An asymmetric non-uniform 3-dB directional coupler with 300-nm bandwidth

TL;DR

This paper introduces an ultra-broadband asymmetric non-uniform 3-dB directional coupler with a compact design and low fabrication sensitivity, demonstrated through experimental optical switching with high extinction ratio over a wide wavelength range.

Contribution

The paper presents a novel asymmetric non-uniform directional coupler with a 300-nm bandwidth, reduced device size, and improved wavelength-flattened response compared to traditional designs.

Findings

Achieved a 300-nm operational bandwidth from 1300 nm to 1600 nm.

Demonstrated an optical switch with -10 dB extinction ratio over 100 nm.

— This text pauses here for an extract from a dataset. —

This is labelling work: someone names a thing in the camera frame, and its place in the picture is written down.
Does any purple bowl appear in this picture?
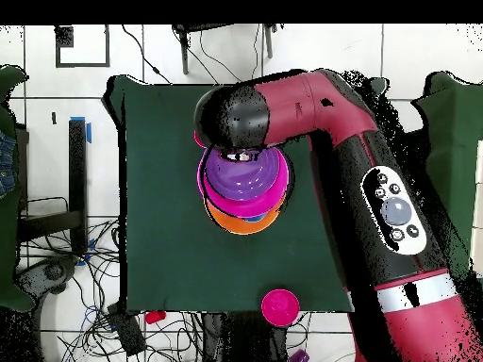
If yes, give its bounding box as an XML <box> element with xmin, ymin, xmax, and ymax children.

Device size is 800 microns, significantly smaller than comparable adiabatic couplers.

Abstract

Here, we demonstrate a new type of 3-dB coupler that has an ultra-broadband operational range starting from 1300 nm to 1600 nm with low fabrication sensitivity. Overall device size is 800 micron including in/out S-bend waveguides. The coupler is an asymmetric non-uniform directional coupler that consists of two tapered waveguides. One of the coupler arms is shifted by 130 micron in the propagation direction, which reduces the phase mismatch between the odd and even mode of the coupled system resulting in a better wavelength-flattened response compared to a not shifted coupler. Moreover, compared to a long adiabatic coupler, we achieved a similar wavelength response at 16 times smaller device length. The couplers were fabricated using the silicon nitride platform of Lionix International. We also experimentally demonstrated an optical switch that is made by using two of these couplers in a Mach Zehnder interferometer configuration. According to experimental results, this optical switch exhibits -10 dB of extinction ratio over a 100 nm wavelength range (1500-1600 nm). Our results indicate that the asymmetric non-uniform directional coupler holds great promise for various applications including optical imaging, telecommunications, and reconfigurable photonic processors where compact, fabrication-tolerant and wavelength-insensitive couplers are essential.